The graph shows the survival curve for patients with group 1 pulmonary arterial hypertension enrolled in the Cleveland Clinic’s Pulmonary Hypertension Registry according to the most recent risk assessment criteria³ ⁴. In this cohort 3% of patients were classified as low risk, 28.5% intermediate-low risk, 41% intermediate-high risk, and 27.6% were high risk. The proportion of high-risk patients at the Cleveland Clinic is higher than in the COMPERA and French registries (15%)³ ⁴. Survival was better for the Cleveland Clinic patients. For example, 5-year survival for intermediate-high and high-risk patients was 74.4% and 40.1%, respectively, compared to 50.3% and 28.2% in COMPERA³, and 44% and 31% in the French registry⁴, respectively.

References

  1. D’Alonzo GE, Barst RJ, Ayres SM, Bergofsky EH, Brundage BH, Detre KM, Fishman AP, Goldring RM, Groves BM, Kernis JT. Survival in patients with primary pulmonary hypertension; results from a national prospective registry. Ann Intern Med. 1991 Sep 1;115(5):343-349.
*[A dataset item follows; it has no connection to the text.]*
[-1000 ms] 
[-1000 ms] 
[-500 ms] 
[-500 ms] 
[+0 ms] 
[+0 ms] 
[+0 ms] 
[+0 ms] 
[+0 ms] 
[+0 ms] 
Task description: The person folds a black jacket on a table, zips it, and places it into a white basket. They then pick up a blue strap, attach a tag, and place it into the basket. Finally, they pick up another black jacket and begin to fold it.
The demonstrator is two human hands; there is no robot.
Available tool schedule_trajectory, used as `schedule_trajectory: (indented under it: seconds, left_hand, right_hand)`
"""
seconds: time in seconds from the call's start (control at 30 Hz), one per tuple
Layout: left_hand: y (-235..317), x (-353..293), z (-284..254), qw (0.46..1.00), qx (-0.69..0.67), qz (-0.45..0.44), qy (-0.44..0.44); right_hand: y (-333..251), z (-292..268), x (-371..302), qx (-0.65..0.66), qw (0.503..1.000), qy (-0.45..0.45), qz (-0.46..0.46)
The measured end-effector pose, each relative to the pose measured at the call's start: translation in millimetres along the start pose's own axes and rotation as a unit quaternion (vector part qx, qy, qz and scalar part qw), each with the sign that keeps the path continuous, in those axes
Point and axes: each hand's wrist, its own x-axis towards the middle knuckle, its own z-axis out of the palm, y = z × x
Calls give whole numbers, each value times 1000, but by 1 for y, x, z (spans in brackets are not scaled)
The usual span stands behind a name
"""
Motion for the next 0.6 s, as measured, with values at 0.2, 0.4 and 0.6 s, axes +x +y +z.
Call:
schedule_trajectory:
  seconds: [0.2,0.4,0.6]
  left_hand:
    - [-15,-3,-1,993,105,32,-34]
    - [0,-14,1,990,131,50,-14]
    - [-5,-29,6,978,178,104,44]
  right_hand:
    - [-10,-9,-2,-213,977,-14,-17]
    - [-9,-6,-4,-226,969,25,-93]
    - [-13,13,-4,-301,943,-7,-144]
  2. Humbert M, Sitbon O, Chaouat A, et al. Pulmonary arterial hypertension in France: results from a national registry. Am J Respir Crit Care Med. 2006 May 1;173(9):1023-1030.
  3. Hoeper MM, Pausch C, Olsson KM, Huscher D, Pittrow D, Grünig E, Staehler G, Vizza CD, Gall H, Distler O, Opitz C, Gibbs JSR, Delcroix M, Ghofrani HA, Park DH, Ewert R, Kaemmerer H, Kabitz HJ, Skowasch D, Behr J, Milger K, Halank M, Wilkens H, Seyfarth HJ, Held M, Dumitrescu D, Tsangaris I, Vonk-Noordegraaf A, Ulrich S, Klose H, Claussen M, Lange TJ, Rosenkranz S. COMPERA 2.0: a refined four-stratum risk assessment model for pulmonary arterial hypertension. Eur Respir J. 2022 Jul 7;60(1):2102311.
  4. Boucly A, Weatherald J, Savale L, de Groote P, Cottin V, Prévot G, Chaouat A, Picard F, Horeau-Langlard D, Bourdin A, Jutant EM, Beurnier A, Jevnikar M, Jaïs X, Simonneau G, Montani D, Sitbon O, Humbert M. External validation of a refined four-stratum risk assessment score from the French pulmonary hypertension registry. Eur Respir J. 2022 Jun 30;59(6):2102419.